エリート官僚はお見合い妻と初夜に愛を契り合う
「明るい場所に出ると、また一段と綺麗だな」
「えっ?」
「綺麗だと言ったんだ。世界一」
腕を組んだ時成さんにエスコートされながら、ガーデンの小さな階段を上る途中、時成さんが恥ずかしげもなく言った。

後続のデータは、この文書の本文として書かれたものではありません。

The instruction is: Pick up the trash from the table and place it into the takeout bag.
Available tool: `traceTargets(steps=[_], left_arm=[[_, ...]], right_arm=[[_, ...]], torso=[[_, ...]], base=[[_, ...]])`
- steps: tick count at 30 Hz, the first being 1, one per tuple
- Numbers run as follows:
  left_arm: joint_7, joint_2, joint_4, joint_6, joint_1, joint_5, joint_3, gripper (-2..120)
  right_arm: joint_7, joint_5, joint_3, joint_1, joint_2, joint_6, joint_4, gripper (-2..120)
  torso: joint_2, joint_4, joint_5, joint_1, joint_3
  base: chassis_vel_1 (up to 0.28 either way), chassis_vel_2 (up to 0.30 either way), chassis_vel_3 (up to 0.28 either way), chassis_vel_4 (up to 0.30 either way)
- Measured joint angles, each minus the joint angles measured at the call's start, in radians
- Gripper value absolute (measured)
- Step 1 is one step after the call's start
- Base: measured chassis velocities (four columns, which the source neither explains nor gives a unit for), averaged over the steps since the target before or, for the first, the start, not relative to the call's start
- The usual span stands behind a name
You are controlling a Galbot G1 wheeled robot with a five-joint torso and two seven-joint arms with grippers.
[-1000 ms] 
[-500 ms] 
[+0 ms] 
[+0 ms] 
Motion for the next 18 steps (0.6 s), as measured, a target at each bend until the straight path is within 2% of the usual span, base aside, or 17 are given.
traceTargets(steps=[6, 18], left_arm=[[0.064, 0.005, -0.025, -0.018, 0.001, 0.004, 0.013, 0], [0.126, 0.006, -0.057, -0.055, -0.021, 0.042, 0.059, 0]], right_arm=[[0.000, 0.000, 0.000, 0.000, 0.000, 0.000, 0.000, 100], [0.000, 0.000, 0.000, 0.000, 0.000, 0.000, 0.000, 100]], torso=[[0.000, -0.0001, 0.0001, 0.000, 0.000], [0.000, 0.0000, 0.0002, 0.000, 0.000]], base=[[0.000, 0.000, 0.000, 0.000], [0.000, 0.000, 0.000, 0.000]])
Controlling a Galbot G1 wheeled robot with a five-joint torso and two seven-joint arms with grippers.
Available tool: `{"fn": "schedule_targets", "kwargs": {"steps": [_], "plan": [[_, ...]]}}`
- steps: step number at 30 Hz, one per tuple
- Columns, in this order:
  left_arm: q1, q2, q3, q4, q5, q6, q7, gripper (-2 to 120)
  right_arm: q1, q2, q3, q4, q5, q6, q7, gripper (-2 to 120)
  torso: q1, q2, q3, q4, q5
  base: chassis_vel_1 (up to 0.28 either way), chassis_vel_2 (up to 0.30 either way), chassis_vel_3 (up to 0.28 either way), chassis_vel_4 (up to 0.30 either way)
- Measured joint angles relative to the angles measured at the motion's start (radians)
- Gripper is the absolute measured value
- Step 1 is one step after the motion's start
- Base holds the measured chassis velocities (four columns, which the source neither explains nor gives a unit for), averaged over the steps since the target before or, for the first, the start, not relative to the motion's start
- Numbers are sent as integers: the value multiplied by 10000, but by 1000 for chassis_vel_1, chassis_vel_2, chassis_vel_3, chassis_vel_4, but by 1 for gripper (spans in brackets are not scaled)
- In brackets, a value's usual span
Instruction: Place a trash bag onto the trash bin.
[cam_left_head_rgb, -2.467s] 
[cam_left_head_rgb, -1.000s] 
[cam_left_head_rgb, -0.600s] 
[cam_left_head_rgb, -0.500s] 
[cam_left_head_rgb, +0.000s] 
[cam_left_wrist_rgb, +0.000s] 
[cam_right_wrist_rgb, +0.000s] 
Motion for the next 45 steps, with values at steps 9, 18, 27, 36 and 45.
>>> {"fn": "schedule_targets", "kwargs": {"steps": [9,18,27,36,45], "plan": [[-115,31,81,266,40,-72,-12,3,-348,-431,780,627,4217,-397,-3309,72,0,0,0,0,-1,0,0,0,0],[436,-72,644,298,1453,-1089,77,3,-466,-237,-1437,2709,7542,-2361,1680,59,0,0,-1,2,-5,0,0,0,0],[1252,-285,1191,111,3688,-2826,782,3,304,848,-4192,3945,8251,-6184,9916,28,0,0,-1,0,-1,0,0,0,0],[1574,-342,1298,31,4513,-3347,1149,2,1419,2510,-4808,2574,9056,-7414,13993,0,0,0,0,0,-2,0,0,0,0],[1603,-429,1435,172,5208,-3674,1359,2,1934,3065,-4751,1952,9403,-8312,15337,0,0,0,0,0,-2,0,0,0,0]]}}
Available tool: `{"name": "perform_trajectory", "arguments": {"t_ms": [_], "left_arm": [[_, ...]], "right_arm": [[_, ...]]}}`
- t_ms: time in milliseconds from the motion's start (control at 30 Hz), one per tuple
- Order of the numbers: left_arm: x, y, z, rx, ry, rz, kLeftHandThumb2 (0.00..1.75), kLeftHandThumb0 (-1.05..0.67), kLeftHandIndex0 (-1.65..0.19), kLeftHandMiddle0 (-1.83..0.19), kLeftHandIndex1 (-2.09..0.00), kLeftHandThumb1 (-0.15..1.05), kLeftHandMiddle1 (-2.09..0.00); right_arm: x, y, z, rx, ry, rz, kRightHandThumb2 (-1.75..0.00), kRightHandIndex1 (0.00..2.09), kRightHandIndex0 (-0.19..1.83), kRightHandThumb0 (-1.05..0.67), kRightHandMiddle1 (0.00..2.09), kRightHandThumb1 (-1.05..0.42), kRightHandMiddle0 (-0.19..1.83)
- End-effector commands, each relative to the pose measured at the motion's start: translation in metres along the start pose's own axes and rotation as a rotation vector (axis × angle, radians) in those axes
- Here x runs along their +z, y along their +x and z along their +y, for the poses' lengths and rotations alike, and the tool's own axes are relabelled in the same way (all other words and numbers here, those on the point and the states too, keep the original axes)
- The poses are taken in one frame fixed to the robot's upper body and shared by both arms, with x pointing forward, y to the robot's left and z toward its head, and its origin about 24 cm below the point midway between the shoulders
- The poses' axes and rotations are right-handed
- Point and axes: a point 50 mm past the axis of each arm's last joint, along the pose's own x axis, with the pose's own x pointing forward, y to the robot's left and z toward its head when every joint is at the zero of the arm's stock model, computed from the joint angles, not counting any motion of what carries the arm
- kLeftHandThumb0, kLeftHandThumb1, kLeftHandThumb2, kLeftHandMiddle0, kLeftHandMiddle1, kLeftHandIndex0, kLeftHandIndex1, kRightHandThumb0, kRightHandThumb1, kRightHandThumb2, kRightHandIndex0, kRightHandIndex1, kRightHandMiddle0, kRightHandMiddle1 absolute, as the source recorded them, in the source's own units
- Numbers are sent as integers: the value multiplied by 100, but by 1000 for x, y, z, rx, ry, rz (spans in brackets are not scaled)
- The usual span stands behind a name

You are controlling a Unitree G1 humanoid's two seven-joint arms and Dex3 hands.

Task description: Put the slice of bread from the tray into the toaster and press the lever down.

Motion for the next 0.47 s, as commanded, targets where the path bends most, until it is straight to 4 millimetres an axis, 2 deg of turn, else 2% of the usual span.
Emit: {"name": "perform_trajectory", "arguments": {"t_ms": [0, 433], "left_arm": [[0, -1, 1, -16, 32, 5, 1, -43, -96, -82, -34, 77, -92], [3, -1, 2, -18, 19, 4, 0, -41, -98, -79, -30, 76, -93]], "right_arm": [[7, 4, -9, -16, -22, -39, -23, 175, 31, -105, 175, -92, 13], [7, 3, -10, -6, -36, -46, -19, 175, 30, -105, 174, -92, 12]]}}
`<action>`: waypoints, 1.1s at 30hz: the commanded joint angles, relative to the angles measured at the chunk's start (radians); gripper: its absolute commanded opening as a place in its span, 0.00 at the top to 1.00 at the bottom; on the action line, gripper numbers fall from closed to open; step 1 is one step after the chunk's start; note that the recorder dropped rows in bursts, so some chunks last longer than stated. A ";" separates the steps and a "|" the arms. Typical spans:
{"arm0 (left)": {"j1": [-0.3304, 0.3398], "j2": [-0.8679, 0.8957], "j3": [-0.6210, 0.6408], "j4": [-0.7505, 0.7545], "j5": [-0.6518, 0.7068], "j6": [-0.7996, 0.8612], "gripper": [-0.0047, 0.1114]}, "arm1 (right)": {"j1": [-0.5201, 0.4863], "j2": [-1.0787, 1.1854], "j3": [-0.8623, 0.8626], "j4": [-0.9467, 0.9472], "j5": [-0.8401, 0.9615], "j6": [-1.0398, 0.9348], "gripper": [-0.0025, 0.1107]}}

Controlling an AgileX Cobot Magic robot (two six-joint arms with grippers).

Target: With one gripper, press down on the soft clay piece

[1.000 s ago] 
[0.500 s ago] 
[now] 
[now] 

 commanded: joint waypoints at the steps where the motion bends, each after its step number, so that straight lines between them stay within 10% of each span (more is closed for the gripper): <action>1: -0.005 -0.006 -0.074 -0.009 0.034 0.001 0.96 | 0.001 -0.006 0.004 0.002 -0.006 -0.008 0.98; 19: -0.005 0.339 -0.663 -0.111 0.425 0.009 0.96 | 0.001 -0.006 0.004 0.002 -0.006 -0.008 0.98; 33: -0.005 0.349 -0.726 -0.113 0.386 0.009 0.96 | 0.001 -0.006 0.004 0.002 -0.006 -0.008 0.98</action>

うれしい反面、彼らしくない素直な褒め言葉にちょっぴり驚く。
「もしかして、これから雨でも降るんじゃ……」
「お前な。そういうこと言うなら、二度と褒めてやらない」
こんな日でも相変わらず軽口を叩き合い、クスクス笑う。
時成さんの隣にいると、本当に毎日笑顔が絶えない。これからもずっと、そんな日々を送っていけたらと思う。
「それでは、お願いします」
階段の最上段で、小さなブーケを手にくるりと招待客に背を向ける。司会進行の合図で、私は思い切りブーケを後ろに放り投げた。
パッと振り向いた時、ブーケをしっかり両手で受け止めていたのは……なぜか若い女性の集団に紛れ込んでいた、柳澤さん。
「よしっ! これで俺も幸せになれるぞう!」
本気の喜びを爆発させてガッツポーズを決めた彼に、周囲の女性客が苦笑している。
必死すぎて、逆に幸せが遠ざかったのではないだろうか。
そう心配していたら、隣で時成さんも呆れた顔をしていたので、目を合わせた私たちはおかしくなって、またたくさん笑った。